I just discovered a serious problem with mremap() on platforms that
use virtually indexed caches. It results in illegal cache aliases and
corrupt data, even for anonymous mmap()'s. The bug has essentially
been around forever.
The problem occurs when MREMAP_MAYMOVE is passed into mremap(), the
area is moved instead of simply expanded/shrunk, and the virtual
address choosen for the new area has a different "virtual color" from
the previous location.
To be honest, the "ZERO_PAGE() mips" stuff for move_pte() should have
been a big red flag.
I'm actually surprised this bug didn't get spotted earlier. For
example, glibc uses mmap() regions for malloc() buffers if they are
>128K in size, or something like that. If you realloc() on such a
buffer then mremap() with MREMAP_MAYMOVE is used by glibc to expand
the area.
Guess what uses realloc() a _lot_ with >128K buffers? dpkg. When
it's parsing and building package database files, it uses this
expanding buffer thing called varbuf, every time a varbuf needs to
expand it uses realloc().
So the bug reports I saw on sparc64 were cases of the Debian package
database 'status' and 'available' files getting corrupted on Debian
and Debian derived systems such as Ubuntu. It was always some
multiple of the cacheline size, the corruption pieces, and once I
strace'd dpkg and saw the voluminous mremap() calls it became clear
what might cause this.
There are several ways to deal with this bug, one example is attached
below which involved overriding move_pte() on the relevant platforms
in order to do the cache flush if necessary. Another possible
solution is to make get_unmapped_area() smarter about this case, such
that it will choose the same virtual color as the existing mapping.

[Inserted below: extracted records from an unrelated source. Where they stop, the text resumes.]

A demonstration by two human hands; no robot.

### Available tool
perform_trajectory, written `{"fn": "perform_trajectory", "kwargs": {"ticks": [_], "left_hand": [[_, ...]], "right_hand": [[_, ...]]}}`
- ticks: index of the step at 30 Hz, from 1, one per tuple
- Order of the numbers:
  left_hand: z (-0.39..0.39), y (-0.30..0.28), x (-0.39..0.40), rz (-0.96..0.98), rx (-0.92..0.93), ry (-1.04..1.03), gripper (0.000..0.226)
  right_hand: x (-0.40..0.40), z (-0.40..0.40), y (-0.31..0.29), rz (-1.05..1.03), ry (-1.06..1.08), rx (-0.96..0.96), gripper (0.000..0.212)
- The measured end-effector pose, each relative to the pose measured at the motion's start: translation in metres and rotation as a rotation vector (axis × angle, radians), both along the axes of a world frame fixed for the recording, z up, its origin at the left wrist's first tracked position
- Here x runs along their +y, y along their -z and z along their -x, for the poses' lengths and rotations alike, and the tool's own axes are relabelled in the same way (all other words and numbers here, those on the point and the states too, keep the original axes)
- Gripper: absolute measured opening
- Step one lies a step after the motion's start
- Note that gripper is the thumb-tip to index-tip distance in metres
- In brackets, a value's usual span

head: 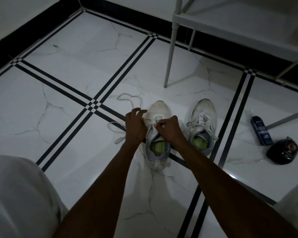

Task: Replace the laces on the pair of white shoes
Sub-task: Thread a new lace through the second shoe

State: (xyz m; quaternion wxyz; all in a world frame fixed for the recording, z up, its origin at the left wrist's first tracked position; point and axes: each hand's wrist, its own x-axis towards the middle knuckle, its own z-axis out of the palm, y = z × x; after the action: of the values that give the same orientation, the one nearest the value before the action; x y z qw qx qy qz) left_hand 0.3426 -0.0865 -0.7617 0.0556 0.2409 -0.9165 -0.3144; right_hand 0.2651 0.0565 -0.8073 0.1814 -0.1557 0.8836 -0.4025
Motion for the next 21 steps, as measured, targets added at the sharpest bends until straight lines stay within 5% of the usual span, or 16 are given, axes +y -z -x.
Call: {"fn": "perform_trajectory", "kwargs": {"ticks": [3,8,15,21], "left_hand": [[0.004,-0.003,0.004,0.054,-0.128,0.052,0.030],[0.000,-0.005,-0.007,0.071,-0.339,0.062,0.021],[0.001,-0.017,-0.010,-0.067,-0.245,0.030,0.010],[-0.003,-0.015,-0.056,-0.049,-0.263,-0.061,0.043]], "right_hand": [[0.002,0.000,-0.002,-0.016,-0.009,-0.002,0.026],[0.003,0.000,-0.004,-0.016,-0.009,-0.003,0.021],[0.001,-0.002,-0.014,0.013,0.002,-0.022,0.019],[0.003,0.002,-0.039,-0.005,-0.029,0.033,0.021]]}}
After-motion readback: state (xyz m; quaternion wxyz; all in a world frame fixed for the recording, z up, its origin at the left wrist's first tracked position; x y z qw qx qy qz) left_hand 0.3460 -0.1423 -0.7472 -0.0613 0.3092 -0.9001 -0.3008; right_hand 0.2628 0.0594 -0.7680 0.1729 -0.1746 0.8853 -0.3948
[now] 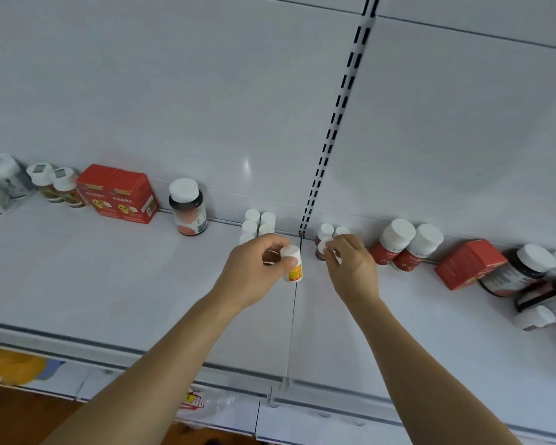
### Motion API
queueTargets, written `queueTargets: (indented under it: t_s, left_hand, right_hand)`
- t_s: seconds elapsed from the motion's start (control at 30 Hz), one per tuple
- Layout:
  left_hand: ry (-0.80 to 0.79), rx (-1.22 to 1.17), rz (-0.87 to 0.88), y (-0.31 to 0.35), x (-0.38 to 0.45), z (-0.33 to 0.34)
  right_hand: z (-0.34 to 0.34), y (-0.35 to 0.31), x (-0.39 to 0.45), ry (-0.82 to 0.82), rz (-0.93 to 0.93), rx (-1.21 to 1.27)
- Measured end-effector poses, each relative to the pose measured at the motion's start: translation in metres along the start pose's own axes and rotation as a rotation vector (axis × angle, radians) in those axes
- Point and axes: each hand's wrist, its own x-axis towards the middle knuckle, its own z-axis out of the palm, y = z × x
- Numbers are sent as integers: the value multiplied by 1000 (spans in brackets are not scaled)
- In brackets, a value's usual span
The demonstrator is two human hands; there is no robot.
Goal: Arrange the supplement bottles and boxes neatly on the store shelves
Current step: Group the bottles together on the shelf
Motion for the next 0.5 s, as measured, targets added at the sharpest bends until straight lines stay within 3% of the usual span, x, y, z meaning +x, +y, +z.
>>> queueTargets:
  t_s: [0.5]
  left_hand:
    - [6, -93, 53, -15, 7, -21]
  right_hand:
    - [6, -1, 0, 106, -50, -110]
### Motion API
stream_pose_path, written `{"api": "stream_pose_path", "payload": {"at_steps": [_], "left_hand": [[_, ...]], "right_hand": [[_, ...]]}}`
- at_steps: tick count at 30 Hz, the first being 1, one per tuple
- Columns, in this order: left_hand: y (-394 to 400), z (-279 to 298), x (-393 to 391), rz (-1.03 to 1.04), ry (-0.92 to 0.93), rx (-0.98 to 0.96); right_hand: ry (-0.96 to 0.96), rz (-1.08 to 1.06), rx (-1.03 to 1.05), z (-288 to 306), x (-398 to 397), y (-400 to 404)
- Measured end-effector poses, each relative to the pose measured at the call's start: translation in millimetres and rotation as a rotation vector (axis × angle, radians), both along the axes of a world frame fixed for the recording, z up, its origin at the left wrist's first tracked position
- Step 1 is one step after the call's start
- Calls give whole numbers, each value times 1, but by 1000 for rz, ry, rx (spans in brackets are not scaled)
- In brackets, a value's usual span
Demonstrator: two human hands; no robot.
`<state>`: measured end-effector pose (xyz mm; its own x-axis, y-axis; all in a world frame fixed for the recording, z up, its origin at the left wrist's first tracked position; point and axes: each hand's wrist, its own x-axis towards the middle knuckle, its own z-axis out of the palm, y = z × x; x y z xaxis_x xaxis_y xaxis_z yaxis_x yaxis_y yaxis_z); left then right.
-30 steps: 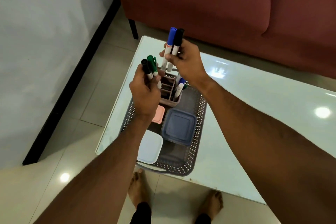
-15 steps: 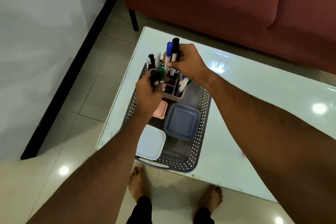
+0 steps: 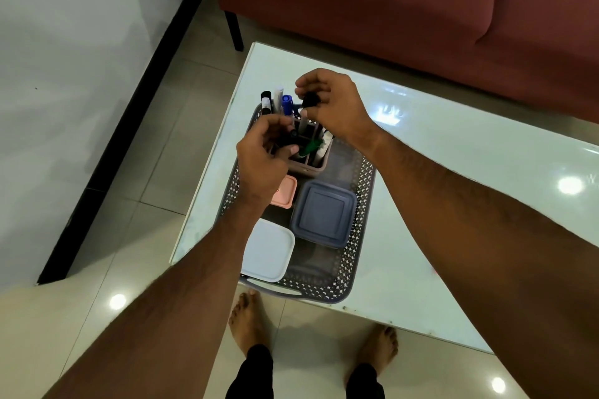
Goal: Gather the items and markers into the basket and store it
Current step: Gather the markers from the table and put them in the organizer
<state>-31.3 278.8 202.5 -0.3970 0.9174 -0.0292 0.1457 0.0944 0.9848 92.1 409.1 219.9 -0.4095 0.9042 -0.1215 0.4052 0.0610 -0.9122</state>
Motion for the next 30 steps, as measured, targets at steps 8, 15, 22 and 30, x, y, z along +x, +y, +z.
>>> {"api": "stream_pose_path", "payload": {"at_steps": [8, 15, 22, 30], "left_hand": [[-4, 0, 7, 13, 59, 24], [-7, 6, 27, 160, 231, 180], [-7, 25, 117, -28, 292, 357], [-38, -7, 252, -596, 422, -250]], "right_hand": [[160, -361, 275, 16, 36, -9], [-88, -784, 301, -18, 147, -41], [-347, -856, 178, -40, 250, -107], [-617, -714, -78, -57, 325, -171]]}}
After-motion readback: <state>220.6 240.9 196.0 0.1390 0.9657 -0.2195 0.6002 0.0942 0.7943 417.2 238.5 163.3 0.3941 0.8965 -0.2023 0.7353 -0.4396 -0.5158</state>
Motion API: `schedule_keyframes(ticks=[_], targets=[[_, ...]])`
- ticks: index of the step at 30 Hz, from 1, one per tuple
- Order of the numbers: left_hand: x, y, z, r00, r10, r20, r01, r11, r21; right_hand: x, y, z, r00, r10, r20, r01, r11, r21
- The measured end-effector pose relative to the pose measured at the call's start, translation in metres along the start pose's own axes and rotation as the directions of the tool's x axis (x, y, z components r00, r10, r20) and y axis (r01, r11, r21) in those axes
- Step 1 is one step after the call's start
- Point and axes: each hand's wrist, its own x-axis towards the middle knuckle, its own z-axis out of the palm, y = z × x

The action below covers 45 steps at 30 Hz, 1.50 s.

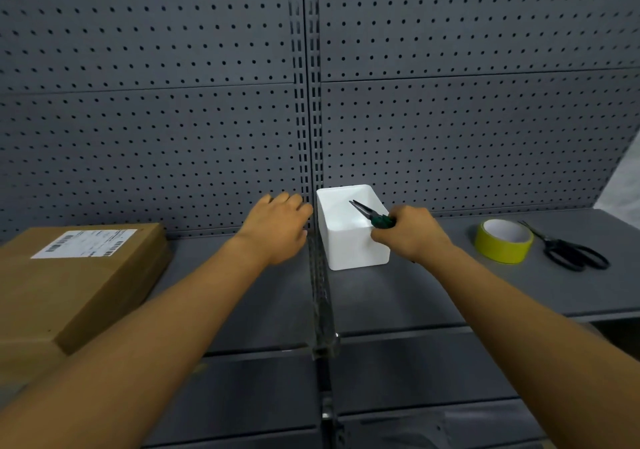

That would be desirable because it would eliminate all of the cache
flushing.
I'm working on a reproducable test case for this bug so that 1) I can
validate the bug and 2) other architecture maintainers can try the
test case on their platform. This test case isn't easy to write
because you have to use carefully choosen guard mmap() pages in order
to both force a mremap() move during expansion, and also to force
get_unmapped_area() into choosing an area with a different virtual
color. :-)
Anyways, I'll post that test case here once I have it working.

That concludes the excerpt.